• Problem requirements: Up to and including the line that contains "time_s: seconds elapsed", repeat the entries below exactly from the first line on. Do not carry over any pictures.

• Provided data:

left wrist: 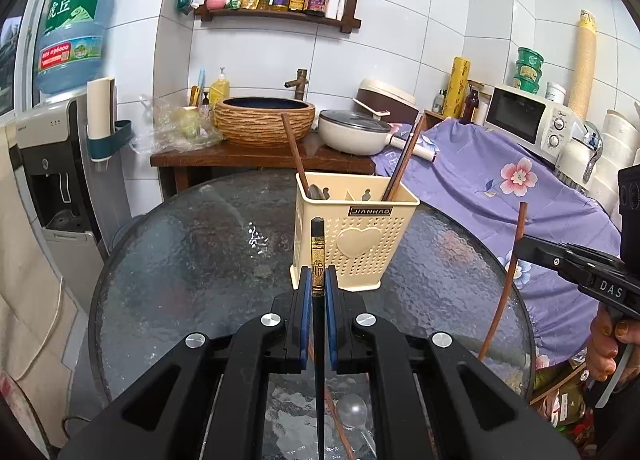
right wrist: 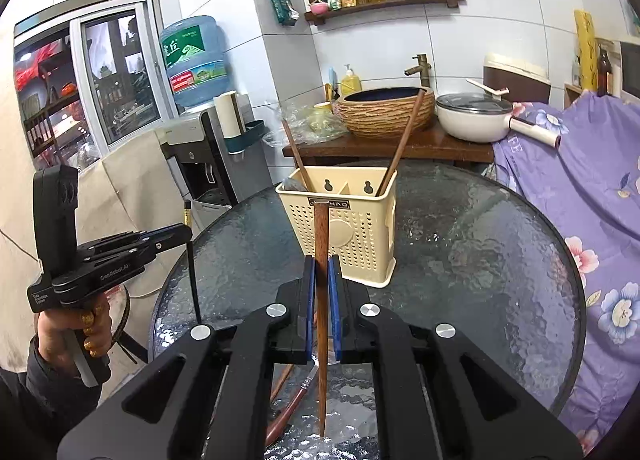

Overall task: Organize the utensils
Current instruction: 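Lift both held chopsticks up over the cream holder, then lower both chopsticks into the holder and open both tools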

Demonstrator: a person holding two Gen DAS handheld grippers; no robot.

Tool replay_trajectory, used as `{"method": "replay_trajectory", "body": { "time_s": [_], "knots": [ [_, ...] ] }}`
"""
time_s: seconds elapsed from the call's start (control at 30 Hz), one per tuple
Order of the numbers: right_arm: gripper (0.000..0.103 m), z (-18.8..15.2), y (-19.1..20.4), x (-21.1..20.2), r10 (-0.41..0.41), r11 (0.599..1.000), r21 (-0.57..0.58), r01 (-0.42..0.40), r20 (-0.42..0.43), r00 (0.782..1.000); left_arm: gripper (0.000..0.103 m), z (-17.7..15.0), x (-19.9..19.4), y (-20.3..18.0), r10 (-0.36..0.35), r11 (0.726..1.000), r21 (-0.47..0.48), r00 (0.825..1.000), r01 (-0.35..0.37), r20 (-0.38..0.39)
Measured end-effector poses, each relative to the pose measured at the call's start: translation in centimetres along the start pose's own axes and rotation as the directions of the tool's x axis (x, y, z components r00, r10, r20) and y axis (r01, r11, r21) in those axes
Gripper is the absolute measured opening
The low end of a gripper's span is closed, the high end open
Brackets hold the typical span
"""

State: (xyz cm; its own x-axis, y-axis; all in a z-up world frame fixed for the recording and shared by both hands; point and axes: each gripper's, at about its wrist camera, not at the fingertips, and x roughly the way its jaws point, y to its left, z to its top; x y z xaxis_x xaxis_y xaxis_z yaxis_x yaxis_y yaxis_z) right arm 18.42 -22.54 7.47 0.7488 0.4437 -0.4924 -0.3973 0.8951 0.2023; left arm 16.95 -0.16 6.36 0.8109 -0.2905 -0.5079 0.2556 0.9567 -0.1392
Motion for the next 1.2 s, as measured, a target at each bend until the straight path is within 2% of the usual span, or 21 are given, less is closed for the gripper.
{"method": "replay_trajectory", "body": {
  "time_s": [0.53, 0.7, 0.93, 1.0, 1.07, 1.2],
  "knots": [
    [0.007, 4.6, 1.8, -1.9, -0.003, 0.998, -0.061, 0.007, 0.063, 0.998, 0.007, 4.3, -1.8, -0.8, -0.019, 0.999, 0.04, 0.997, 0.015, 0.079],
    [0.007, 8.3, 2.0, -2.5, -0.011, 0.997, -0.07, 0.019, 0.111, 0.994, 0.007, 7.9, -2.3, -1.8, -0.039, 0.997, 0.066, 0.993, 0.031, 0.113],
    [0.007, 14.6, 2.8, -2.5, -0.054, 0.995, -0.07, 0.069, 0.203, 0.978, 0.007, 14.2, -1.9, -2.5, -0.054, 0.998, 0.043, 0.986, 0.048, 0.157],
    [0.007, 15.8, 3.0, -2.3, -0.067, 0.994, -0.069, 0.084, 0.218, 0.974, 0.007, 16.3, -1.3, -2.7, -0.03, 0.999, 0.03, 0.982, 0.025, 0.187],
    [0.007, 17.4, 3.4, -1.8, -0.101, 0.988, -0.088, 0.125, 0.238, 0.966, 0.007, 17.9, -0.5, -2.6, -0.041, 0.999, 0.0, 0.981, 0.042, 0.191],
    [0.007, 19.2, 3.3, -0.3, -0.15, 0.98, -0.085, 0.179, 0.278, 0.949, 0.007, 19.8, 1.3, -2.8, -0.003, 1.0, -0.024, 0.976, 0.009, 0.219]
  ]
}}
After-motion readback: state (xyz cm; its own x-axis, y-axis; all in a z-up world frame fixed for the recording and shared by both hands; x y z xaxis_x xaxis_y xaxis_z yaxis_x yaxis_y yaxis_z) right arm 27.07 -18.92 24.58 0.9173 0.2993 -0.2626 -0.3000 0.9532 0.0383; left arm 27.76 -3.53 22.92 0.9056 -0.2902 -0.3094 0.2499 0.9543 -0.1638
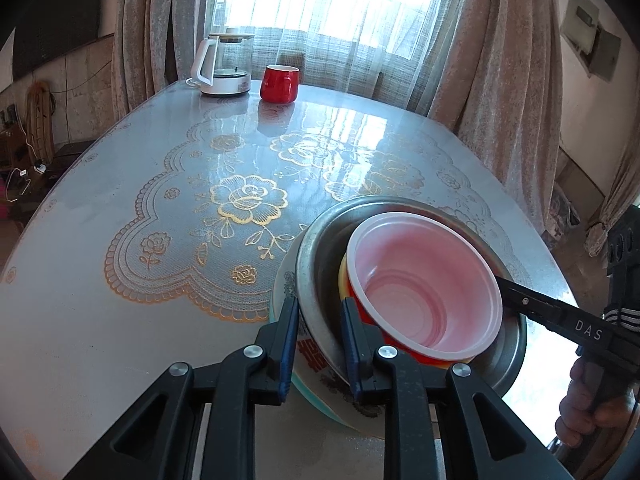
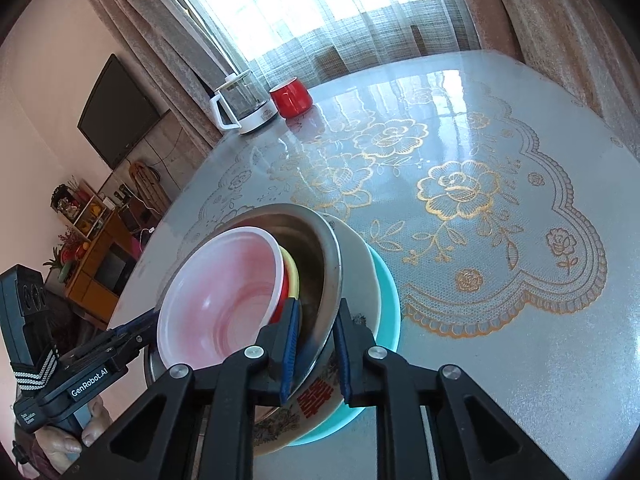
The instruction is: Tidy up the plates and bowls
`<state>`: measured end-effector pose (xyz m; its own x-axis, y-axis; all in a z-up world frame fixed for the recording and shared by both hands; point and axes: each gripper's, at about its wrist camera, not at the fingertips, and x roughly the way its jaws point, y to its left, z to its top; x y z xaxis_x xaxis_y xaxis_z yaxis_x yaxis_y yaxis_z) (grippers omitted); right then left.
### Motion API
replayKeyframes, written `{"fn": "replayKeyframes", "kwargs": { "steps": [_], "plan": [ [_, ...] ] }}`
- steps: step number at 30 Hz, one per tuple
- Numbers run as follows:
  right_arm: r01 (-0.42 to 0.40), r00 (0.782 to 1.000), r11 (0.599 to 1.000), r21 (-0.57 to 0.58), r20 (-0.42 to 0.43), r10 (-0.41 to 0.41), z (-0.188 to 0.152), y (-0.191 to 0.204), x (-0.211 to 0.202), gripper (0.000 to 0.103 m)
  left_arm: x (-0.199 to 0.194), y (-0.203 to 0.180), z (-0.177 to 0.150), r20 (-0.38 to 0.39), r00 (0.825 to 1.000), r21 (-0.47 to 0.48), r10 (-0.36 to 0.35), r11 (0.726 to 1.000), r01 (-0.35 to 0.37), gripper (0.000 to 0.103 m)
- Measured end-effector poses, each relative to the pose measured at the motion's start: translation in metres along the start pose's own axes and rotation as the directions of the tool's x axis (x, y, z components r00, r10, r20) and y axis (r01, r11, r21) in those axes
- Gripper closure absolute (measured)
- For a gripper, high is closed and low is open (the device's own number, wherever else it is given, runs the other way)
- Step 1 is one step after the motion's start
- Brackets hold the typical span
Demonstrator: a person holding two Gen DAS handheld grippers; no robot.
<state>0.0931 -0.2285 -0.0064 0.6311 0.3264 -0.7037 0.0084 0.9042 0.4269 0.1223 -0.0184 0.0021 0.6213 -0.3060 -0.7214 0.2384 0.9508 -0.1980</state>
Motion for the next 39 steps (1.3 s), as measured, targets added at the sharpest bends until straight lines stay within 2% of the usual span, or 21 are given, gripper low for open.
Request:
{"fn": "replayKeyframes", "kwargs": {
  "steps": [5, 9, 13, 19, 39],
  "plan": [
    [-0.03, 1.0, 0.999, 0.031, -0.006, 0.03, 0.0, -0.005, 0.001, 0.085, -0.001, -0.003, -0.001, 0.019, 0.999, 0.023, 0.03, 0.999, -0.03, 0.081],
    [-0.03, 0.999, 0.999, 0.045, -0.011, 0.031, -0.001, -0.008, -0.001, 0.078, -0.005, -0.004, -0.003, 0.028, 0.999, 0.031, 0.035, 0.999, -0.036, 0.081],
    [-0.053, 0.999, 0.996, 0.065, -0.004, 0.054, -0.003, -0.012, -0.006, 0.075, -0.006, -0.004, -0.002, 0.032, 0.999, 0.035, 0.04, 0.999, -0.041, 0.081],
    [0.008, 1.0, 1.0, 0.015, 0.004, -0.008, -0.005, 0.0, -0.009, 0.075, -0.011, -0.006, -0.005, 0.046, 0.997, 0.038, 0.06, 0.997, -0.062, 0.081],
    [0.072, 0.997, 0.997, -0.015, 0.023, -0.071, -0.007, 0.011, -0.006, 0.079, -0.019, -0.013, -0.014, 0.07, 0.995, 0.059, 0.073, 0.995, -0.077, 0.081]
  ]
}}
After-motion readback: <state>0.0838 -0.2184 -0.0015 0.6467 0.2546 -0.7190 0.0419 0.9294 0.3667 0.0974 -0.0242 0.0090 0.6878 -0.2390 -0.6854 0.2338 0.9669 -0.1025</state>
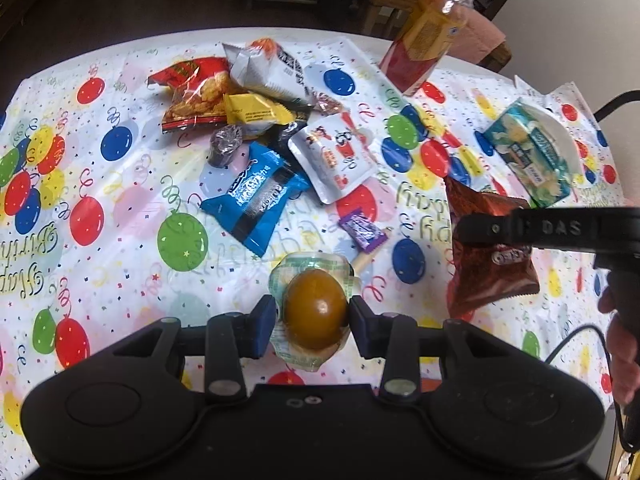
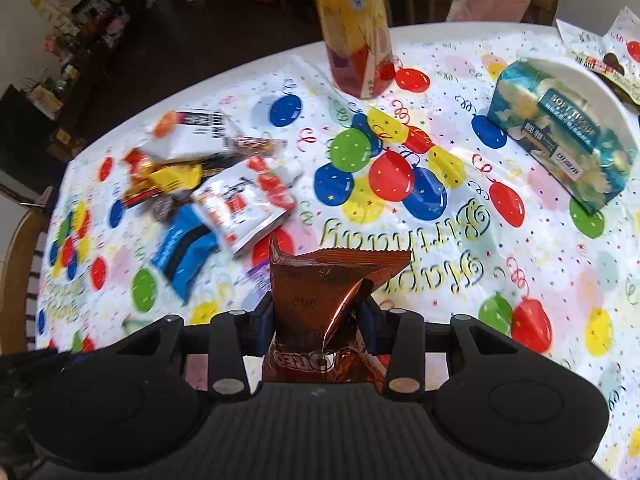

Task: Organize snacks
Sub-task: 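Lift the red foil bag with right gripper while left tool pulls back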

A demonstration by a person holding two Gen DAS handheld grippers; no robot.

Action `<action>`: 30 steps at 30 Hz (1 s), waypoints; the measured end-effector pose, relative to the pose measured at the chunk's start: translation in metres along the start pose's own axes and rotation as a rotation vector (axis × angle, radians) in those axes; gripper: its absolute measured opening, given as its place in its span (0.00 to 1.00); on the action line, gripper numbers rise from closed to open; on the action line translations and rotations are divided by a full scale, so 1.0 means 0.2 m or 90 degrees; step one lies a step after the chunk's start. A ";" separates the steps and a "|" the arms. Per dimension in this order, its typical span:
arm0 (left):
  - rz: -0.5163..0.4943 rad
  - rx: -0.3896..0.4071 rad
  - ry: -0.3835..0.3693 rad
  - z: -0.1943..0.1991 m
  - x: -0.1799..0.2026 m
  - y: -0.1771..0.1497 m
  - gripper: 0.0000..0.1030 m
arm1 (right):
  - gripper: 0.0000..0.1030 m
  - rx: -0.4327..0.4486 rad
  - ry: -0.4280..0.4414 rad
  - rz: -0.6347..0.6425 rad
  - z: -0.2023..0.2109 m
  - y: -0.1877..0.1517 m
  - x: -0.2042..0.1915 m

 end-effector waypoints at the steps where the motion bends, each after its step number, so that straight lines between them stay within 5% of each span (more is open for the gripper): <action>1: -0.002 0.003 -0.002 0.02 0.00 -0.01 0.36 | 0.39 0.001 0.002 0.004 0.03 -0.01 -0.02; 14: -0.023 0.043 -0.020 0.31 -0.02 -0.16 0.36 | 0.39 0.014 0.035 0.052 0.37 -0.28 -0.28; 19: -0.028 0.052 -0.041 0.40 -0.05 -0.24 0.27 | 0.39 0.018 0.054 0.064 0.46 -0.39 -0.38; 30: -0.037 0.026 -0.041 0.39 -0.15 -0.47 0.24 | 0.40 -0.035 0.069 0.084 0.37 -0.71 -0.47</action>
Point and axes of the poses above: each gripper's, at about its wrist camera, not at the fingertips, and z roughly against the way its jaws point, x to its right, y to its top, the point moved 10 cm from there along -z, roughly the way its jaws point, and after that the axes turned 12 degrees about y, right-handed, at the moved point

• Solution to this exercise:
left wrist: 
right wrist: 

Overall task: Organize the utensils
Current instruction: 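Lift both held chopsticks up over the cream holder, then lower both chopsticks into the holder and open both tools
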
Demonstrator: a person holding two Gen DAS handheld grippers; no robot.

Tool replay_trajectory, used as `{"method": "replay_trajectory", "body": { "time_s": [_], "knots": [ [_, ...] ] }}`
"""
time_s: seconds elapsed from the call's start (control at 30 Hz), one per tuple

With that, the output is complete.